Task to complete. Every line of the listing should be retyped exactly, but none of the pictures should be.

Data provided.
☆ ☆ ☆ ☆ ☆

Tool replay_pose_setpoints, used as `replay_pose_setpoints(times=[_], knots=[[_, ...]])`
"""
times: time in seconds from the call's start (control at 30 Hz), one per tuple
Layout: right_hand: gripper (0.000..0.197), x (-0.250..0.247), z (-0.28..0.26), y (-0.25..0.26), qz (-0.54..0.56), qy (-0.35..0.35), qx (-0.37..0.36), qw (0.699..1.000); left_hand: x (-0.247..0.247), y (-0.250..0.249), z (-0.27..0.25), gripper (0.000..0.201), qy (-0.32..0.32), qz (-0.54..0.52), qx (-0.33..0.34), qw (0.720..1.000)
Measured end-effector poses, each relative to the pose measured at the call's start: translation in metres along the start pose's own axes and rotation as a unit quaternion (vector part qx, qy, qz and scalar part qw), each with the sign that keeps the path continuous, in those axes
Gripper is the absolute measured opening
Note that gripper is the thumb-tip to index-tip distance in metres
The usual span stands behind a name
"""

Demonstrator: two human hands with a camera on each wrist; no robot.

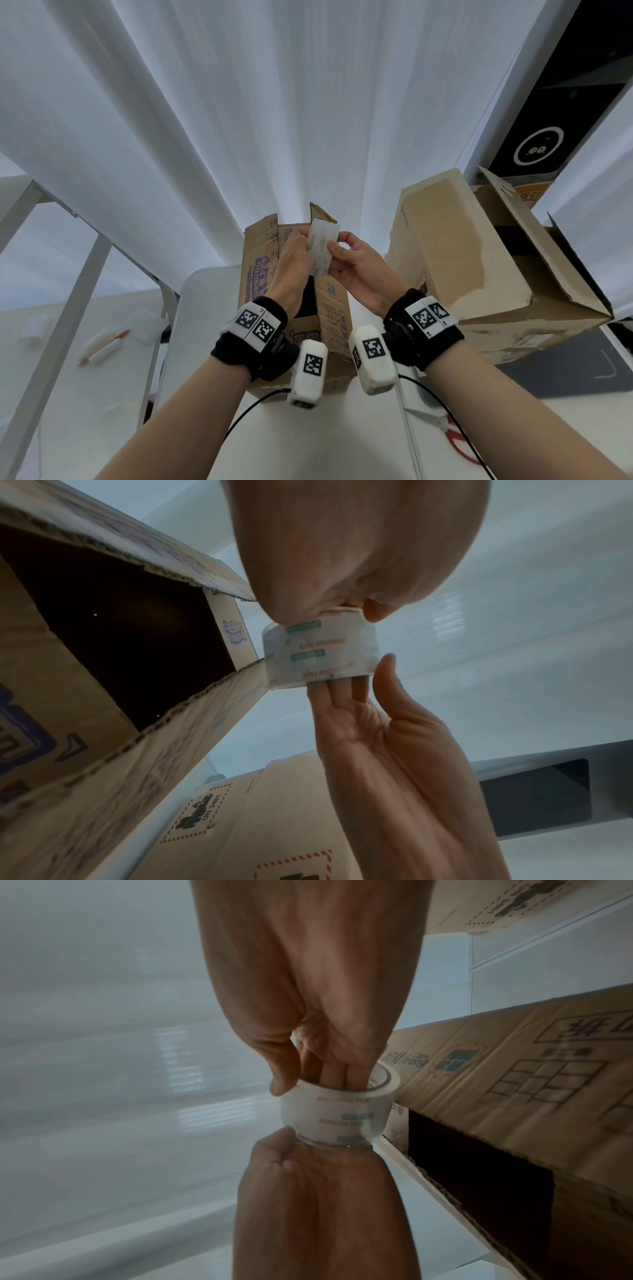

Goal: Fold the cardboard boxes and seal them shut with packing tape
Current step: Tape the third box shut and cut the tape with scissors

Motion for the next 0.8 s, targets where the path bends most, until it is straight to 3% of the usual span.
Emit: replay_pose_setpoints(times=[0.23,0.37,0.43,0.47,0.53,0.6,0.67,0.8], knots=[[0.024,-0.003,0.002,0.001,0.001,-0.004,-0.001,1.0,0.0,0.0,0.001,0.023,0.023,0.011,0.01,1.0],[0.018,-0.003,0.007,0.01,-0.003,-0.001,-0.008,1.0,0.001,-0.003,0.005,0.034,0.045,0.043,0.01,0.998],[0.016,-0.004,0.01,0.015,0.006,-0.005,-0.015,1.0,0.001,-0.01,0.005,0.036,0.041,0.068,0.04,0.996],[0.014,-0.005,0.012,0.017,0.011,-0.009,-0.02,1.0,-0.001,-0.018,0.004,0.034,0.018,0.102,0.087,0.991],[0.013,-0.008,0.016,0.022,0.015,-0.018,-0.029,0.999,-0.004,-0.04,-0.005,0.037,-0.044,0.206,0.229,0.95],[0.012,-0.013,0.018,0.023,0.005,-0.024,-0.033,0.999,0.0,-0.053,-0.012,0.036,-0.068,0.316,0.334,0.885],[0.009,-0.015,0.018,0.023,-0.015,-0.023,-0.032,0.999,0.0,-0.057,-0.009,0.026,-0.074,0.39,0.364,0.843],[0.01,-0.017,0.018,0.017,-0.041,-0.024,-0.032,0.998,-0.009,-0.062,0.003,0.018,-0.125,0.467,0.353,0.801]])
Point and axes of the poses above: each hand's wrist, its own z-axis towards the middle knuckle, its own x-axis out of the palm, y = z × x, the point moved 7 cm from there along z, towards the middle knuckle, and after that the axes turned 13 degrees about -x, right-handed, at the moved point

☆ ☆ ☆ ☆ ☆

Answer area.
Tool replay_pose_setpoints, used as `replay_pose_setpoints(times=[_], knots=[[_, ...]])`
"""
times: time in seconds from the call's start (control at 30 Hz), one per tuple
Layout: right_hand: gripper (0.000..0.197), x (-0.250..0.247), z (-0.28..0.26), y (-0.25..0.26), qz (-0.54..0.56), qy (-0.35..0.35), qx (-0.37..0.36), qw (0.699..1.000); left_hand: x (-0.247..0.247), y (-0.250..0.249), z (-0.27..0.25), gripper (0.000..0.201), qy (-0.32..0.32), qz (-0.54..0.52), qx (-0.33..0.34), qw (0.720..1.000)
Measured end-effector poses, each relative to the pose measured at the call's start: translation in metres along the start pose's own axes and rotation as a unit quaternion (vector part qx, qy, qz and scalar part qw), each with the sign that keeps the path continuous, in those axes
Gripper is the absolute measured opening
Note that gripper is the thumb-tip to index-tip distance in metres
The usual span stands behind a name
"""

Demonstrator: two human hands with a camera on each wrist; no robot.


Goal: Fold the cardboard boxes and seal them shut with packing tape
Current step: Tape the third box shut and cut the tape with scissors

Motion for the next 0.8 s, targets where the path bends most, until it is straight to 3% of the usual span.
Emit: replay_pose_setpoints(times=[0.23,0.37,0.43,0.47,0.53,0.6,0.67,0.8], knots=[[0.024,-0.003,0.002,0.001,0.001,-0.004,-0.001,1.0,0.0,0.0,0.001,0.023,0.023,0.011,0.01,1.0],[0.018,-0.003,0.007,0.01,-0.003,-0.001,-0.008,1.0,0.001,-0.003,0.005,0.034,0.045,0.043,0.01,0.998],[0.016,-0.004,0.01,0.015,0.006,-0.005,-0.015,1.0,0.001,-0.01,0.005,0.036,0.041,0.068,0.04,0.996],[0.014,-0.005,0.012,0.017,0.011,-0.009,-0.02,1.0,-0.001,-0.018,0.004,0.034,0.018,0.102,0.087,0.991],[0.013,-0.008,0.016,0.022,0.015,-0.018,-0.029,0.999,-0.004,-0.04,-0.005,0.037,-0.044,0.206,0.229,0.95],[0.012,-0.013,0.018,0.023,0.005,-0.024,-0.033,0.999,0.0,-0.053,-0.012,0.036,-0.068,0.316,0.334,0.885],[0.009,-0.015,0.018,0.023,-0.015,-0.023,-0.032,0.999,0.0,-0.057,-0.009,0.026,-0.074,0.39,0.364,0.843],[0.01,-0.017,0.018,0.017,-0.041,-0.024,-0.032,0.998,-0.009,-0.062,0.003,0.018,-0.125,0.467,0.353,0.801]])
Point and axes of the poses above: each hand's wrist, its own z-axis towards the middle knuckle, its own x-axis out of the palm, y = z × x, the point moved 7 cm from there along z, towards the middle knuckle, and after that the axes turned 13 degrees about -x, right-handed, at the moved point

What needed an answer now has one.